● **Aim of the task**: The response must contain every line below in which "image" appears.

--- Dataset content Enclosed Below ---

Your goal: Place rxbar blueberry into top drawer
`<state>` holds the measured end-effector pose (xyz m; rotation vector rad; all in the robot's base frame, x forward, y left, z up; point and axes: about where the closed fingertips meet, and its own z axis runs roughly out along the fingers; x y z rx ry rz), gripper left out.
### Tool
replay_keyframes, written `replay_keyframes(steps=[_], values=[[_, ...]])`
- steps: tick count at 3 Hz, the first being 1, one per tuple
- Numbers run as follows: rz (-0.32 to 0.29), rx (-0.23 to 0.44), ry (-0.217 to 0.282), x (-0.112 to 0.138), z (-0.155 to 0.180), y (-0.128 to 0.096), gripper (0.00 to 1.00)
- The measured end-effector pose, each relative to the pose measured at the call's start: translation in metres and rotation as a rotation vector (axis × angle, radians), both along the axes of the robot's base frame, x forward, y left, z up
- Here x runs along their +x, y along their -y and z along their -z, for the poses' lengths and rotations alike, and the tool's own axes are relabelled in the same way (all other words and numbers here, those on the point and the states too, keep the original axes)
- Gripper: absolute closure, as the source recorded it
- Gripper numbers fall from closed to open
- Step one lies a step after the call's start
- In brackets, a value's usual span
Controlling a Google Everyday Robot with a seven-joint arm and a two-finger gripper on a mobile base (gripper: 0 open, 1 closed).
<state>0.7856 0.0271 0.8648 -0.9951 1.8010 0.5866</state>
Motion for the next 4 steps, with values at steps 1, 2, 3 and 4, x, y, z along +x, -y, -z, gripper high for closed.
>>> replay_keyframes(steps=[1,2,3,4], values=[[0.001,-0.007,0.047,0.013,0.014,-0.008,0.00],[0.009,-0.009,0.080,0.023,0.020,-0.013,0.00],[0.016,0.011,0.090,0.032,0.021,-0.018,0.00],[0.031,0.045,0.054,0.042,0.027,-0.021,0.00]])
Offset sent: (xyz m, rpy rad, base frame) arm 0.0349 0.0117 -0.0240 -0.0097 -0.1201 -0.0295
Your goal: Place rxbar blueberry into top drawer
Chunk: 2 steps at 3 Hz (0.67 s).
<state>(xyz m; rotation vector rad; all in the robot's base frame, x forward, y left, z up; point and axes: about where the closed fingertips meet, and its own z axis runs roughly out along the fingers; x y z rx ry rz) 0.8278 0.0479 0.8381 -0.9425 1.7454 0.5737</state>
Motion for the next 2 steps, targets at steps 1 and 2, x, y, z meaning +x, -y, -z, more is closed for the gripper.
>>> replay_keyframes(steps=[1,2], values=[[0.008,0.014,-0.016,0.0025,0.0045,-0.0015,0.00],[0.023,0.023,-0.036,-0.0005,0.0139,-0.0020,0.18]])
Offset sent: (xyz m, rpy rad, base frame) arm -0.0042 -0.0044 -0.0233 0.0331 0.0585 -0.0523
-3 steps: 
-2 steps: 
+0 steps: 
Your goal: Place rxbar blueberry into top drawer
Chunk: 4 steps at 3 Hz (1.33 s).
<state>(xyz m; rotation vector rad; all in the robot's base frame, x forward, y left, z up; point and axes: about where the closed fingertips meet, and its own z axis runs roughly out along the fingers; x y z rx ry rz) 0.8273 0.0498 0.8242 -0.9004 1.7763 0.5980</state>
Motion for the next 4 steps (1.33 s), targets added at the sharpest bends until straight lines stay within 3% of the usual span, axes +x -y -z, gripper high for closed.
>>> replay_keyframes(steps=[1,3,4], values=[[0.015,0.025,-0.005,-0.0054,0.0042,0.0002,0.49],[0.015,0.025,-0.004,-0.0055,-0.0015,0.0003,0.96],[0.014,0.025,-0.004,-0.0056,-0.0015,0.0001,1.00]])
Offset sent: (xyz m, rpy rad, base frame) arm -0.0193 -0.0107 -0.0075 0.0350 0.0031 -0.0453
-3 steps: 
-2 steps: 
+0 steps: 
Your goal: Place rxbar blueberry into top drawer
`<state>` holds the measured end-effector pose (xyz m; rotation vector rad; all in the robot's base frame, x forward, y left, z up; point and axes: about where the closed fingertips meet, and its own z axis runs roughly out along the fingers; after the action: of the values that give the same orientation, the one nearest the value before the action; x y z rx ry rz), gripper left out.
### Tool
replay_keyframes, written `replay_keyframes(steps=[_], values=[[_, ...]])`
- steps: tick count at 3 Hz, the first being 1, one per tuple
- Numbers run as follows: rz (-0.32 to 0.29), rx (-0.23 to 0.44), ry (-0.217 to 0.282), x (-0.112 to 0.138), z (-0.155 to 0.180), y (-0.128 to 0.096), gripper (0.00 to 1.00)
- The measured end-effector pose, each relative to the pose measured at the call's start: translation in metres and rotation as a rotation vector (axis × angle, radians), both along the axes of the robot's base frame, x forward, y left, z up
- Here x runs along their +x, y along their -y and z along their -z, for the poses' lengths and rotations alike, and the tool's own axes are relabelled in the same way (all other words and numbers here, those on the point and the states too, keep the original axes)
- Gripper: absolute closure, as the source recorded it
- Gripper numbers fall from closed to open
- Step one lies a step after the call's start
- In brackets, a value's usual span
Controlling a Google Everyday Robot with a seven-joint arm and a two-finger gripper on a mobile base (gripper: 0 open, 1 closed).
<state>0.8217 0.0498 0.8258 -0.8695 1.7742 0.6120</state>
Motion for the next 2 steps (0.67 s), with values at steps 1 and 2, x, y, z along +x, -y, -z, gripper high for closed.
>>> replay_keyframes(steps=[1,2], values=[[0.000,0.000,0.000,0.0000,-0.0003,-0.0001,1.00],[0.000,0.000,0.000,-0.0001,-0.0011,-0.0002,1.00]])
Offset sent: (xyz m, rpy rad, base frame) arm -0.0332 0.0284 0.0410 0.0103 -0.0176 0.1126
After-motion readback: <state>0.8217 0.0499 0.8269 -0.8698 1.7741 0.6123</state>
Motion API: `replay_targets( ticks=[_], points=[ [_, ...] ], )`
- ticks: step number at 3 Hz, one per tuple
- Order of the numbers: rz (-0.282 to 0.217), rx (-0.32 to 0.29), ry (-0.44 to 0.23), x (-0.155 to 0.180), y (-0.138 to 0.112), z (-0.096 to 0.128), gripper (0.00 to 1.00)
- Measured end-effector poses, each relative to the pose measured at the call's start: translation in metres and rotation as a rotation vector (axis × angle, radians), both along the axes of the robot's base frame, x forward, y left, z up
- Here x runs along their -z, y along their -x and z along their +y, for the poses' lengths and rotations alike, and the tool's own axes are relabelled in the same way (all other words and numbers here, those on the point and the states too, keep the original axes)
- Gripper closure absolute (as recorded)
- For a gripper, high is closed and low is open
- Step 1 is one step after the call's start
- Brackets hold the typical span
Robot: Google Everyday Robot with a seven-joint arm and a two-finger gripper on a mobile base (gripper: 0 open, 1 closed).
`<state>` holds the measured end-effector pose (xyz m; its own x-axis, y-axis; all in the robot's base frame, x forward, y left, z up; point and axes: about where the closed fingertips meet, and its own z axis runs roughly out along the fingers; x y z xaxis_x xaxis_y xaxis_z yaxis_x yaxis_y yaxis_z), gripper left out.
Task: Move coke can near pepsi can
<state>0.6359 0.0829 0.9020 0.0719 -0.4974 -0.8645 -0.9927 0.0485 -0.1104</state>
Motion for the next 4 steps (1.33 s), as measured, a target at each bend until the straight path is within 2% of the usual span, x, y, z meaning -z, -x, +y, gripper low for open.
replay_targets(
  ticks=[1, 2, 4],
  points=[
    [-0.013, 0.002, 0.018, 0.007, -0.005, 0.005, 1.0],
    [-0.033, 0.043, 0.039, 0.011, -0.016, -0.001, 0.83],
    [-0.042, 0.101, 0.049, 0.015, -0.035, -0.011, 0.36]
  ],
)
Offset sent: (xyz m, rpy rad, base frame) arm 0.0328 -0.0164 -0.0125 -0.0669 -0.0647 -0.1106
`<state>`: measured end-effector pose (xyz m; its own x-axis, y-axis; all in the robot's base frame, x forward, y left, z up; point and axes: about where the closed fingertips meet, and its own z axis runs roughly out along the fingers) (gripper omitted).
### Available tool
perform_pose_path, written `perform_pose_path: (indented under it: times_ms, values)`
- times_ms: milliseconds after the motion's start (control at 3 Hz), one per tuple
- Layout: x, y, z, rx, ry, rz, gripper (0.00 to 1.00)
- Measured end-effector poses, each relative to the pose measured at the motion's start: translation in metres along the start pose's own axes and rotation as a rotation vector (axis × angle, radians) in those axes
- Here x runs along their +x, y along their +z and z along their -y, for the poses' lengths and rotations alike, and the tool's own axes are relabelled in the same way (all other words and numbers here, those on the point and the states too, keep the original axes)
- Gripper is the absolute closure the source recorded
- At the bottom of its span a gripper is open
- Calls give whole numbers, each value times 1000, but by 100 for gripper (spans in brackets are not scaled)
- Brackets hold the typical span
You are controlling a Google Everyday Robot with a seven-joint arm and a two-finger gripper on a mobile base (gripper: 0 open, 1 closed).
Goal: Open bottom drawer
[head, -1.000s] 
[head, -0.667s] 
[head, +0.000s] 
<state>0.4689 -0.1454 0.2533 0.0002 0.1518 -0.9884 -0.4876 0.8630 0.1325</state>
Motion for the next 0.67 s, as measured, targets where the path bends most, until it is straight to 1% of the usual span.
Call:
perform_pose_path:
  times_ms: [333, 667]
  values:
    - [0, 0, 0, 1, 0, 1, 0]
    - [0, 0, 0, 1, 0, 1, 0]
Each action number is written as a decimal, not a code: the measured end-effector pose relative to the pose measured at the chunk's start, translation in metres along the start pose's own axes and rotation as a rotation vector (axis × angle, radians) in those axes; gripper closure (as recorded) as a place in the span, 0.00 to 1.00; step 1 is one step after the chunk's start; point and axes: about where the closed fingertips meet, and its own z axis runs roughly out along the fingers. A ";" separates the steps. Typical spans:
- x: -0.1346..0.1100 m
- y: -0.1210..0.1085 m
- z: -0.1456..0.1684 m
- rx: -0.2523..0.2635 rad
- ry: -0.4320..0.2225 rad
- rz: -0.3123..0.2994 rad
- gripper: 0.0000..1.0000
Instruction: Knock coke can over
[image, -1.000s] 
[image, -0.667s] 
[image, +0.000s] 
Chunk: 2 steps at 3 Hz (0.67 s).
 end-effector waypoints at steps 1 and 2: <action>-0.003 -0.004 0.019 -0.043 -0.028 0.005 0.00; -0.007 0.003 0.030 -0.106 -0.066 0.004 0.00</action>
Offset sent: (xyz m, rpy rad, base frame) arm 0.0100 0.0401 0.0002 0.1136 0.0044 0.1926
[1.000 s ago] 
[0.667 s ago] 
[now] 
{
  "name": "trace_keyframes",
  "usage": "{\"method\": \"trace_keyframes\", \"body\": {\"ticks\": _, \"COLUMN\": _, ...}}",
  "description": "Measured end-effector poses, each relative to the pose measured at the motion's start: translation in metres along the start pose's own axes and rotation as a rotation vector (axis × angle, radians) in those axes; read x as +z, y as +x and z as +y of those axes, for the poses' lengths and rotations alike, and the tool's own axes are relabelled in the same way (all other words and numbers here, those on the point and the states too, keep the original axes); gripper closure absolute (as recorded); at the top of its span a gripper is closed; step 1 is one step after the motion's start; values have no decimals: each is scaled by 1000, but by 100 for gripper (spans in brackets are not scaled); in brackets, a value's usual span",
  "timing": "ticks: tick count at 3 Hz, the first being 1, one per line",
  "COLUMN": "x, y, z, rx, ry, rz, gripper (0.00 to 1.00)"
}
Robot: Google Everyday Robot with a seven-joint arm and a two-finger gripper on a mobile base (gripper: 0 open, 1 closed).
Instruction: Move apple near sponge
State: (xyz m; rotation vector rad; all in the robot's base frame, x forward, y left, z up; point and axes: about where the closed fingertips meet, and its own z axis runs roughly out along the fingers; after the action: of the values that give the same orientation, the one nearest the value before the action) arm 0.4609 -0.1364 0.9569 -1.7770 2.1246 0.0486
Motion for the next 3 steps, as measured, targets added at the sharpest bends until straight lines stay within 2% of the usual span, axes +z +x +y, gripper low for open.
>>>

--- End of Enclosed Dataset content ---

● **Problem solution**:
[image, -1.000s] 
[image, -0.667s] 
[image, +0.000s] 

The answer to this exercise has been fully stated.